Impacts of Whole-Grain Soft Red, Whole-Grain Soft White, and Refined Soft White Wheat Flour Crackers on Gastrointestinal Inflammation and the Gut Microbiota of Adult Humans
Gigi A. Kinney, Eliot N. Haddad, Neha Gopalakrishnan, Kameron Y. Sugino, Linda S. Garrow, Perry K. W. Ng, Sarah S. Comstock

TL;DR
Eating different types of wheat crackers for four weeks had little effect on gut bacteria diversity or inflammation in adults.
Contribution
This study shows that short-term wheat flour consumption has minimal impact on gut microbiota and inflammation in adults.
Findings
Gut microbial diversity and inflammation markers remained unchanged across four weeks of wheat cracker consumption.
Three bacterial taxa showed significant abundance changes after whole-grain wheat interventions.
Wheat crackers had minimal impact on gastrointestinal inflammation or gut microbiota composition.
Abstract
Our understanding of methods by which dietary interventions can be used to modify the established gut microbiota in adult humans is rudimentary.
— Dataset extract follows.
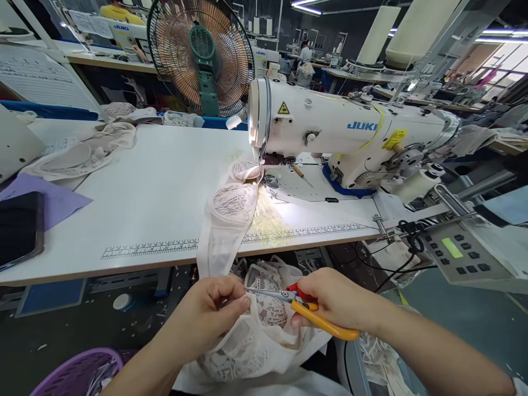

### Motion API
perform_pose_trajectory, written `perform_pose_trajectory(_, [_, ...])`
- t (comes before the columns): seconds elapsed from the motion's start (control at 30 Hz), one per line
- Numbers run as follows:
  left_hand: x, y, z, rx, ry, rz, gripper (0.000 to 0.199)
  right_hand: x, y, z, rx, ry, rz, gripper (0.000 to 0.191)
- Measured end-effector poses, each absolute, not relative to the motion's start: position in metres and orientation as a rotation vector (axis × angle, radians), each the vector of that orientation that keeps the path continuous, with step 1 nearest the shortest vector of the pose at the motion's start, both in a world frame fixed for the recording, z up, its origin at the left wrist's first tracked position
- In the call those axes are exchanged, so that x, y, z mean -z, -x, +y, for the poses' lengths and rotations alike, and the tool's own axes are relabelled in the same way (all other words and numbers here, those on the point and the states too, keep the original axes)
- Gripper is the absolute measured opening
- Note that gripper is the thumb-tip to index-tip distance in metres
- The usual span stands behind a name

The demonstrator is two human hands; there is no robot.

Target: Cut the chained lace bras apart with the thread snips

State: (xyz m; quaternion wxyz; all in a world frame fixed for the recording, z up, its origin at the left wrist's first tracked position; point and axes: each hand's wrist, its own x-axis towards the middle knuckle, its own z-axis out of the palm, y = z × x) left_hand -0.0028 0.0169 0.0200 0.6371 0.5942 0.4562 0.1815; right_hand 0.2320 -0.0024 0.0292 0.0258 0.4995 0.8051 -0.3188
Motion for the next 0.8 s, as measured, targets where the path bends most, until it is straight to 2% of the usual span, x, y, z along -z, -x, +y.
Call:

In this intervention trial, a person’s gut microbial diversity and intestinal inflammatory markers remained unchanged across four weeks of daily consumption of 80 g of wheat crackers, regardless of wheat-flour type. Consumers must understand that shifting their gut microbiota and inflammatory state with a single dietary constituent may be difficult with mild and short-term interventions. Consumption of whole-grain wheat has been associated with positive health outcomes, but it remains unclear whether different types of wheat elicit varying effects on the gut microbiome and intestinal inflammation. The objectives of this research were to investigate the effect of two whole-grain wheat flours versus refined wheat flour on the diversity of the…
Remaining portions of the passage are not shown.